Philadelphia,PA/PRNewswire/ -- GlaxoSmithKline (NYSE: GSK) announced today that the U.S. Food and Drug Administration (FDA) has granted accelerated approval for a new combination regimen using TYKERB® (lapatinib) as a first-line, all-oral treatment for women with metastatic breast cancer.
TYKERB is now indicated in combination with letrozole for the treatment of postmenopausal women with hormone receptor positive metastatic breast cancer that overexpresses the HER2 receptor for whom hormonal therapy is indicated. TYKERB in combination with an aromatase inhibitor has not been compared to a trastuzumab-containing chemotherapy regimen for the treatment of metastatic breast cancer.
"This combination of TYKERB plus Femara® is an example of advancing science and improving patient care. This regimen attacks two specific receptors that drive cancer growth," said Paolo Paoletti, Senior Vice President, GSK Oncology R&D. "Women battling this disease now have the opportunity to delay the use of traditional cytotoxic-chemotherapy, which is an exciting possibility for them."
Between 25 and 30 percent of breast cancers overexpress HER2 receptors and 60 to 70 percent of all breast cancer cases in Europe and the U.S. are HR positive.

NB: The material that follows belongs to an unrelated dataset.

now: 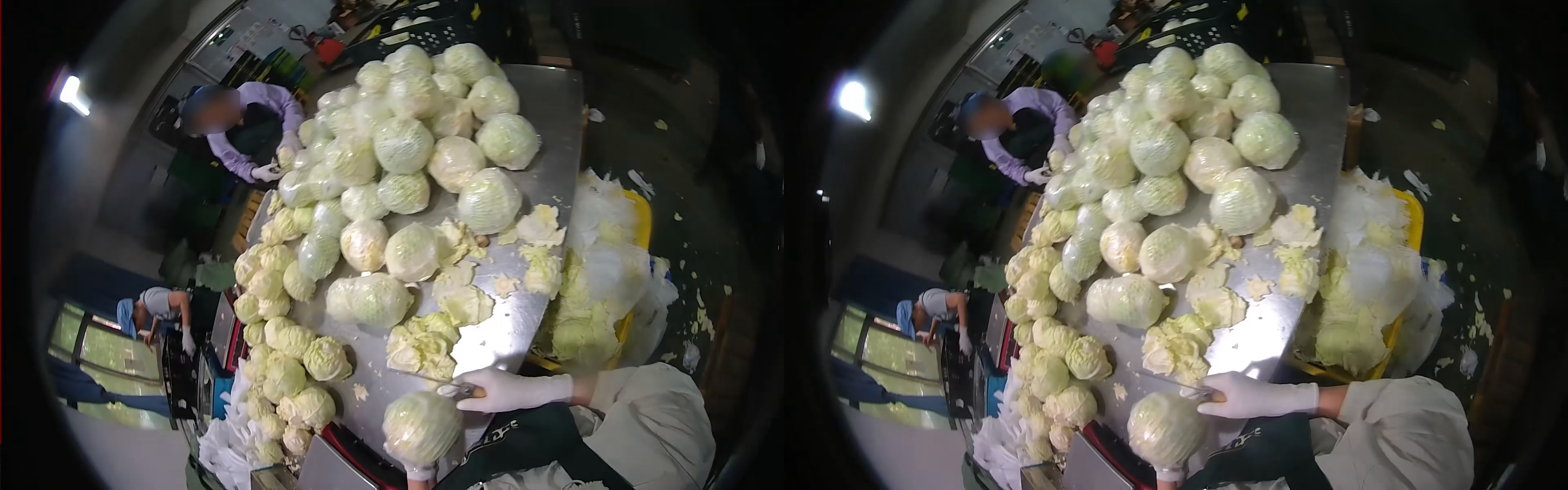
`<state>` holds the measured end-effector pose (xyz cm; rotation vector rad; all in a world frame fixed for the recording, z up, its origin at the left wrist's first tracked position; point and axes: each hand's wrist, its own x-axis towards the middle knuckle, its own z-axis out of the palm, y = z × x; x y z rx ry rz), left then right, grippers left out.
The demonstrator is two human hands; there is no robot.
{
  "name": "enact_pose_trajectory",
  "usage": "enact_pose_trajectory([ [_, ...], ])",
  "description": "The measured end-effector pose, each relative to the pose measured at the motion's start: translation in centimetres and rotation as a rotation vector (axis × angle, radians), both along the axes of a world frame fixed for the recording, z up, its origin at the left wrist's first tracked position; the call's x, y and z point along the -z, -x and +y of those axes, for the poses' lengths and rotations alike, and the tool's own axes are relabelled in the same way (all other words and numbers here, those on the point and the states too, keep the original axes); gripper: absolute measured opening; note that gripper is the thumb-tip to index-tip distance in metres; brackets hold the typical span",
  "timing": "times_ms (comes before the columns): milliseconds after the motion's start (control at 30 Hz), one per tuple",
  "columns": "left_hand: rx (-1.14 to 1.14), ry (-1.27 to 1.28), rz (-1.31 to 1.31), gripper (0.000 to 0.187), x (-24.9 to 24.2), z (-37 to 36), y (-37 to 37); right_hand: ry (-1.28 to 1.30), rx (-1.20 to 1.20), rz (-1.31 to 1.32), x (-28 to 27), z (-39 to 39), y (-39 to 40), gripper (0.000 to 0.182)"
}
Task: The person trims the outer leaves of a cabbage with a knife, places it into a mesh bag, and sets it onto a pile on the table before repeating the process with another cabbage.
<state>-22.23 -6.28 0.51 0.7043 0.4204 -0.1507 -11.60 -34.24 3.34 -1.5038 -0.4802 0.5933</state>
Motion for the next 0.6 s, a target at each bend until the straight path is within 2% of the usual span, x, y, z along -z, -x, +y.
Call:
enact_pose_trajectory([
  [33, -0.060, -0.007, 0.011, 0.105, -0.4, 0.9, 1.2, -0.002, -0.022, -0.010, -0.3, 1.9, -0.8, 0.043],
  [100, -0.153, -0.022, 0.048, 0.104, -1.0, 2.4, 3.2, 0.267, -0.147, -0.190, 0.5, 6.0, -2.6, 0.044],
  [133, -0.184, -0.041, 0.054, 0.103, -1.1, 2.9, 4.0, 0.388, -0.132, -0.526, 2.2, 8.4, -2.6, 0.045],
  [167, -0.209, -0.053, 0.061, 0.103, -1.2, 3.2, 4.8, 0.380, -0.156, -0.545, 2.9, 10.4, -2.2, 0.045],
  [233, -0.242, -0.073, 0.072, 0.102, -1.2, 3.4, 5.9, 0.540, -0.196, -1.086, 3.8, 14.1, -1.6, 0.046],
  [300, -0.256, -0.086, 0.070, 0.101, -1.2, 3.6, 6.4, 0.470, -0.308, -1.150, 5.2, 16.9, -1.6, 0.046],
  [367, -0.256, -0.096, 0.070, 0.100, -1.1, 3.6, 6.6, 0.629, -0.397, -1.297, 6.6, 19.1, -2.5, 0.049],
  [433, -0.256, -0.101, 0.073, 0.099, -1.1, 3.5, 6.7, 0.662, -0.401, -1.347, 7.1, 19.5, -4.9, 0.052],
  [500, -0.246, -0.110, 0.072, 0.099, -1.1, 3.3, 6.6, 0.927, -0.425, -1.223, 5.1, 18.0, -7.9, 0.053],
  [600, -0.191, -0.133, 0.063, 0.097, -1.0, 3.0, 5.5, 1.056, -0.370, -1.142, 5.3, 14.5, -10.4, 0.051],
])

TYKERB was already indicated in combination with Xeloda® (capecitabine) for the treatment of patients with advanced or metastatic breast cancer whose tumors overexpress HER2 and who have received prior therapy including an anthracycline, a taxane, and trastuzumab.
TYKERB, known as TYVERB in European markets, is currently being reviewed by the EMEA for a comparable indication through a supplemental marketing authorization.
About the study
In the double-blind, placebo-controlled study, which enrolled 219 women diagnosed with post-menopausal, HR-positive and HER2-positive metastatic breast cancer, women treated with lapatinib and letrozole experienced a 5.2 month increase in median progression-free survival (PFS) compared to women treated with letrozole alone.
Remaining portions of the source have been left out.